Work required
Reproduce the records below exactly, but only between the lines holding "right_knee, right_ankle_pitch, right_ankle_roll" and "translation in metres", inclusive.

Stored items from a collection
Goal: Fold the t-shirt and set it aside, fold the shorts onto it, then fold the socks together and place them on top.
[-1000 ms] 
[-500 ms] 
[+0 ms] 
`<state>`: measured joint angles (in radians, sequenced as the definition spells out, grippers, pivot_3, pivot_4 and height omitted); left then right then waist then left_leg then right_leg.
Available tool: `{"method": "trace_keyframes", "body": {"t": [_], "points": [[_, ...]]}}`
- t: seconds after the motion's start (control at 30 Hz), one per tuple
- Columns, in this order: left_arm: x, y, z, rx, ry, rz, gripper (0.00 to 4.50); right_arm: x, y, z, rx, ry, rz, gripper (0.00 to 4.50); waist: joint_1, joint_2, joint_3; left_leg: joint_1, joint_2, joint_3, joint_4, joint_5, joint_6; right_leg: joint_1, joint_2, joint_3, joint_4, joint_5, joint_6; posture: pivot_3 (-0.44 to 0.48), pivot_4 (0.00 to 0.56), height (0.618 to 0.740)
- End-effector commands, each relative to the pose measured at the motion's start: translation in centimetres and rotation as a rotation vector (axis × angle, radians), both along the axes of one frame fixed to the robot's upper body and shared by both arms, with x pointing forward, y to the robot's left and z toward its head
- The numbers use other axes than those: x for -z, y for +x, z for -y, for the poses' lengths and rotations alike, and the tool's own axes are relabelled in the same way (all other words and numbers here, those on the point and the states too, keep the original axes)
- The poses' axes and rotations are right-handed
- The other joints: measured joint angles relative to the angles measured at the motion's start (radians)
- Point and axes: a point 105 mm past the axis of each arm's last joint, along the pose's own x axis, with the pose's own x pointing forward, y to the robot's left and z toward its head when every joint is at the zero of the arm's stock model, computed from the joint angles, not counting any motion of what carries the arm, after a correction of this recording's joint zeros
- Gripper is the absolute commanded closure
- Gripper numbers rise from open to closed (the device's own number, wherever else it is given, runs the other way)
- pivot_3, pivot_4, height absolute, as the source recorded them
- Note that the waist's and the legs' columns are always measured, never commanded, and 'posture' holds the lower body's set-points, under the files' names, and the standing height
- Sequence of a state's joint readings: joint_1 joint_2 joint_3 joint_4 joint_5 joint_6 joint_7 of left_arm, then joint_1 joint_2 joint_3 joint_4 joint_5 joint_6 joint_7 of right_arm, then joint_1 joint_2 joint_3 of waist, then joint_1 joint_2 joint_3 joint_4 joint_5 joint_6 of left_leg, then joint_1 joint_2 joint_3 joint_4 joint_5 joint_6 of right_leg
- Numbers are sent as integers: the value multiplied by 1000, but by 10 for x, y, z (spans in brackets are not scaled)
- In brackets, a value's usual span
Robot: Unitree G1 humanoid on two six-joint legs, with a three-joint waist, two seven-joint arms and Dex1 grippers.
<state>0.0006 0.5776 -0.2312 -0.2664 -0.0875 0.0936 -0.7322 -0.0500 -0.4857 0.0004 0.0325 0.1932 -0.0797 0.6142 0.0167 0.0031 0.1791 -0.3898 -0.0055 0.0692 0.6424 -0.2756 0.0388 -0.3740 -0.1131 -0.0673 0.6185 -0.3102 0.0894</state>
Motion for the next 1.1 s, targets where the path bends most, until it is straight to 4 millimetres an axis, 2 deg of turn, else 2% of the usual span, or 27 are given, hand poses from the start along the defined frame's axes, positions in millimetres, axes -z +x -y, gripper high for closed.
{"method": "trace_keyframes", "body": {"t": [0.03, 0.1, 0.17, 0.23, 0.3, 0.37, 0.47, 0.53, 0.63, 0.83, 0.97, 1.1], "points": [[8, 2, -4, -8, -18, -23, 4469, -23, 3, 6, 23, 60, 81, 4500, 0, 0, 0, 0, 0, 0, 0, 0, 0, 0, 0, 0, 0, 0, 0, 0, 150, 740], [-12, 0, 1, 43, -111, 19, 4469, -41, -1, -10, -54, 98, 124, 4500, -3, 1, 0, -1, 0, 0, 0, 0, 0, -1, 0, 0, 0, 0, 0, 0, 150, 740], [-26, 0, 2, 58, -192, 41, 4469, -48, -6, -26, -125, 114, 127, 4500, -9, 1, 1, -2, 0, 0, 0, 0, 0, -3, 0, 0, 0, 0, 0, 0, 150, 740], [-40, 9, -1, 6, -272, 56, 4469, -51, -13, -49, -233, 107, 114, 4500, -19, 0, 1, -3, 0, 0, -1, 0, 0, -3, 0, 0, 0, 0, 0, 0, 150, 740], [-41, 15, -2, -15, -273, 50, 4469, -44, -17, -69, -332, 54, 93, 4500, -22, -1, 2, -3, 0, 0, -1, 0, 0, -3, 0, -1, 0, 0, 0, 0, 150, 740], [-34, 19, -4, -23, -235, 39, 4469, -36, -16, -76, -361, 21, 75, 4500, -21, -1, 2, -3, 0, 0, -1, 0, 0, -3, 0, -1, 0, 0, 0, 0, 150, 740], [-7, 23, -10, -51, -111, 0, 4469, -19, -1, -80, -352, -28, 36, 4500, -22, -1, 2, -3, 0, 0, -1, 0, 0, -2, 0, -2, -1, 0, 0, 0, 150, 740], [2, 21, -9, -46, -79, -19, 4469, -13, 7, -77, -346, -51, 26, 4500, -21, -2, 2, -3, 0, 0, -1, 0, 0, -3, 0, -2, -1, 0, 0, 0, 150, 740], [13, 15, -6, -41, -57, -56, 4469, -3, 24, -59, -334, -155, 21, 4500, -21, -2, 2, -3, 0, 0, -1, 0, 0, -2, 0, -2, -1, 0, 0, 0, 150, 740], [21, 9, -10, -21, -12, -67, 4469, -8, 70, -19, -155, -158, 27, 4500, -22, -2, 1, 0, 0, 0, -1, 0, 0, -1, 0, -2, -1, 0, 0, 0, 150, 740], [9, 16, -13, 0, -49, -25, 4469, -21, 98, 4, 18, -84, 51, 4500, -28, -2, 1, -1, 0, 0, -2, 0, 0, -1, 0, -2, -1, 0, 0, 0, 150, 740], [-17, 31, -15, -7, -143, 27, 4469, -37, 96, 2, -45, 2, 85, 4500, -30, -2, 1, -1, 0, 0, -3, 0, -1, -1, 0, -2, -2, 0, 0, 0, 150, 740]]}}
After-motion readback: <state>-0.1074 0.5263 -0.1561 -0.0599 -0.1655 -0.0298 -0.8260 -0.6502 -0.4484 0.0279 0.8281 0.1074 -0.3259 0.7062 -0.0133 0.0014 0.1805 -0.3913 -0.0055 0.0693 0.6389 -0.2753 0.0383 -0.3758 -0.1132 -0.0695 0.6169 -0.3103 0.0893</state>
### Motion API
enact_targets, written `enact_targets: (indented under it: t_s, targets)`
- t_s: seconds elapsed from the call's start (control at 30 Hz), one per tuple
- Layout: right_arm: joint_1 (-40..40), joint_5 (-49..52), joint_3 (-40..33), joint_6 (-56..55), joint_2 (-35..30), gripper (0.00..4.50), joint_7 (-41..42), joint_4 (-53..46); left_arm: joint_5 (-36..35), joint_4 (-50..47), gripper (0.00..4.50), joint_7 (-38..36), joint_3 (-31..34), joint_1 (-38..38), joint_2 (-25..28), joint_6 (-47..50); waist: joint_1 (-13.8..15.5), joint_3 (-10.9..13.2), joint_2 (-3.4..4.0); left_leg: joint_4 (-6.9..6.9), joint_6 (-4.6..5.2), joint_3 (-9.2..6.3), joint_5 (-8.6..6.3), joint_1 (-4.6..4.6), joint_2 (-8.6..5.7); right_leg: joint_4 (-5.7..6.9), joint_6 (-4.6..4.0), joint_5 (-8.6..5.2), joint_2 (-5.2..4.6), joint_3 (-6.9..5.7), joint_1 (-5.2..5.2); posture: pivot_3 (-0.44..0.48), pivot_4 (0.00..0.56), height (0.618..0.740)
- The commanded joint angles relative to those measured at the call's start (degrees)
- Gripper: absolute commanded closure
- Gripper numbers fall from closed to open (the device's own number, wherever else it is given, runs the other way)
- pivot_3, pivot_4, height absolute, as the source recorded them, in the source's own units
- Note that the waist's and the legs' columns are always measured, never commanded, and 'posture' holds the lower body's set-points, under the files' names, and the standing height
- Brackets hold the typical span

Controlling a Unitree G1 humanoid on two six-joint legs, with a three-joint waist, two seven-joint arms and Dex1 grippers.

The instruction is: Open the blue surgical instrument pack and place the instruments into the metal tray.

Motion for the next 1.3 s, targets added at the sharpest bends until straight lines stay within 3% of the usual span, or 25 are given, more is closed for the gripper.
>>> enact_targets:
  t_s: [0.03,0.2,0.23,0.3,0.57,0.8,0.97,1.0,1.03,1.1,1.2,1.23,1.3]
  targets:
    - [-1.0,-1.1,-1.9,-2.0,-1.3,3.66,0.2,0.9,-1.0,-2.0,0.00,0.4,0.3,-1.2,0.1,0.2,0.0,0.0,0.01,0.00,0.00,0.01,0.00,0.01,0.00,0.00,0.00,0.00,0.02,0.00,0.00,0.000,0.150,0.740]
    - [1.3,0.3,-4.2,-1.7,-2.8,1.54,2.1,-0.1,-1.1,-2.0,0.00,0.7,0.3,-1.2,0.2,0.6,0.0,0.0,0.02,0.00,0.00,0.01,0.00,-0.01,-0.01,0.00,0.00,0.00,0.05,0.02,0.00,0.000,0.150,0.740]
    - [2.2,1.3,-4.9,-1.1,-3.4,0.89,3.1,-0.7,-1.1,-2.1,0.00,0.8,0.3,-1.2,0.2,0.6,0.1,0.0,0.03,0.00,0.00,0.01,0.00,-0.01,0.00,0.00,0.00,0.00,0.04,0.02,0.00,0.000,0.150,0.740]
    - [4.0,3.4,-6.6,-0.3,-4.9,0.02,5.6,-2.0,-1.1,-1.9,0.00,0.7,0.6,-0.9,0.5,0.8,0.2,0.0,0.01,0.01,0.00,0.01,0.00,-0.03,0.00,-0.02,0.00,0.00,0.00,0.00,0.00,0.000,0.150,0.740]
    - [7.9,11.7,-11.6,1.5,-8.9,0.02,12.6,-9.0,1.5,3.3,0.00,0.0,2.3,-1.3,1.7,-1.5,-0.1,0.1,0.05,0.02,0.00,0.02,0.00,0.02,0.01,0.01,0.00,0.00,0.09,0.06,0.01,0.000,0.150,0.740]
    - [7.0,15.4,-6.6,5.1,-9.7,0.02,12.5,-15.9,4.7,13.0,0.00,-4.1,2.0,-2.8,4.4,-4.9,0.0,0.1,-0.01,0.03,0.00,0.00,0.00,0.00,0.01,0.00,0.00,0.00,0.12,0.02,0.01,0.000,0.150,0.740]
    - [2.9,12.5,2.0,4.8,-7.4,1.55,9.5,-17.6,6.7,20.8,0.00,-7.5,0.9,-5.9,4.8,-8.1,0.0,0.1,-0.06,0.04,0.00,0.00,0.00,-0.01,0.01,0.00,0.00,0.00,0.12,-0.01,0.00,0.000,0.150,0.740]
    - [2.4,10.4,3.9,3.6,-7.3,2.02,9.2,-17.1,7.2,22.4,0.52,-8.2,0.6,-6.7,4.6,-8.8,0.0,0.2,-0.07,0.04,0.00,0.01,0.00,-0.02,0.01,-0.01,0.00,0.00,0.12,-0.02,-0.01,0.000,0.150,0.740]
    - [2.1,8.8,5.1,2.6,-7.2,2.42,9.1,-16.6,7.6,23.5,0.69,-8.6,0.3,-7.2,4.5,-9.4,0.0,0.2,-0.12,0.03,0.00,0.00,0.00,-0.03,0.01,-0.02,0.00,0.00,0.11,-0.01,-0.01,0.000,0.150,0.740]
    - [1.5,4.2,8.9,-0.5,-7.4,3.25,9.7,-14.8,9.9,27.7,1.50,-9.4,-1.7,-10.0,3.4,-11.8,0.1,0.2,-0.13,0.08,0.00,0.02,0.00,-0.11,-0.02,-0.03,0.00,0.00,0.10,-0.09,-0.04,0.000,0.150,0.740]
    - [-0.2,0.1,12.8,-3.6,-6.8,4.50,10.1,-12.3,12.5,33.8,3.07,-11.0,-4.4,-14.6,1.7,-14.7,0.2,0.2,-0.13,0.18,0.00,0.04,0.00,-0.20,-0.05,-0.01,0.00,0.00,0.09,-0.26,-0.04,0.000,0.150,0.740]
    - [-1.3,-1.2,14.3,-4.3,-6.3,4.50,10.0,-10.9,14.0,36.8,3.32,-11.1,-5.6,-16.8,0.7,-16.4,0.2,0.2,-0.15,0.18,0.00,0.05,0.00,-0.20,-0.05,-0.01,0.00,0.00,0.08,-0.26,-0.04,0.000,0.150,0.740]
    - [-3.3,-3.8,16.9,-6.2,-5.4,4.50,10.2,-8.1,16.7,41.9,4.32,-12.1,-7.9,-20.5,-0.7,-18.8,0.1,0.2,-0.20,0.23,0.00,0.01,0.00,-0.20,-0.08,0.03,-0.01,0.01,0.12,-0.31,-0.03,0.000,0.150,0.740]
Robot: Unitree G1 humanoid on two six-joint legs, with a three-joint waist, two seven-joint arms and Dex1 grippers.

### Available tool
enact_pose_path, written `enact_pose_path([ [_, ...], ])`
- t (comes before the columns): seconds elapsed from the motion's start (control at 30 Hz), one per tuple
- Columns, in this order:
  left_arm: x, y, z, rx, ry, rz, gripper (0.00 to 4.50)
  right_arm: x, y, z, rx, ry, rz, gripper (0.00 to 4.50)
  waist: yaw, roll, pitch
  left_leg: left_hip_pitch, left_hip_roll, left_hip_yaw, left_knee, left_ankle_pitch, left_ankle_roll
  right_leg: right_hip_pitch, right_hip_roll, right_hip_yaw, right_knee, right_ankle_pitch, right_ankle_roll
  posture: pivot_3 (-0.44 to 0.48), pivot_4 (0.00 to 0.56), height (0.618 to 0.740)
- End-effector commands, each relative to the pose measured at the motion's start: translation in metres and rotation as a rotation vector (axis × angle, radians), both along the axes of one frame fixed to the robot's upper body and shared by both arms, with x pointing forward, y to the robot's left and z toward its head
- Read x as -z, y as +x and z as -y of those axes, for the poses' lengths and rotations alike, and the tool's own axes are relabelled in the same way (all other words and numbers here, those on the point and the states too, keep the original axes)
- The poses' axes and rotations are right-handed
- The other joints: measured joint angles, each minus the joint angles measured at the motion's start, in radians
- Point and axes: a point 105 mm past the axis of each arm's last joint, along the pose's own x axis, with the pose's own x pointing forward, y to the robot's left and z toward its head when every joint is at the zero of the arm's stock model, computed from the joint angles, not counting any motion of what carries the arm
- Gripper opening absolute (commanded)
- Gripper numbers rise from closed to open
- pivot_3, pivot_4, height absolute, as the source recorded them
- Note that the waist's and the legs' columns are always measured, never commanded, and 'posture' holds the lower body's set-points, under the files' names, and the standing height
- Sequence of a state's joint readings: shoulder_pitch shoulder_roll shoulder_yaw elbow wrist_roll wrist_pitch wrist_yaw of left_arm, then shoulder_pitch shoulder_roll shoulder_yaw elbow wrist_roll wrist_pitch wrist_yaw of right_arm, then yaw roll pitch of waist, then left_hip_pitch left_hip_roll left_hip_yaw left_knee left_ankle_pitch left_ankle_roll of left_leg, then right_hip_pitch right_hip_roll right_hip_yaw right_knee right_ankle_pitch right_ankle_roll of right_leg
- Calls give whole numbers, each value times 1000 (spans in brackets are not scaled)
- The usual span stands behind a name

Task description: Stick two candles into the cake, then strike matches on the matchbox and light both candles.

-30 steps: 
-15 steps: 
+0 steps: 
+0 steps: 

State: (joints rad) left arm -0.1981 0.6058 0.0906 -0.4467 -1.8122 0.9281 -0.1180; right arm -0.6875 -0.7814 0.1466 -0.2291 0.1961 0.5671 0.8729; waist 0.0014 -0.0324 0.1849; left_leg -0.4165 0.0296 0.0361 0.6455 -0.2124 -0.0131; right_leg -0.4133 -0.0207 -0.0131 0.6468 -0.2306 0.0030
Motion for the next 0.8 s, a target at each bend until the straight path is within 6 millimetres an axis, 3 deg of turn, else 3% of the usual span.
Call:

Result for this task
  right_leg: right_hip_pitch, right_hip_roll, right_hip_yaw, right_knee, right_ankle_pitch, right_ankle_roll
  posture: pivot_3 (-0.44 to 0.48), pivot_4 (0.00 to 0.56), height (0.618 to 0.740)
- End-effector commands, each relative to the pose measured at the motion's start: translation in metres and rotation as a rotation vector (axis × angle, radians), both along the axes of one frame fixed to the robot's upper body and shared by both arms, with x pointing forward, y to the robot's left and z toward its head

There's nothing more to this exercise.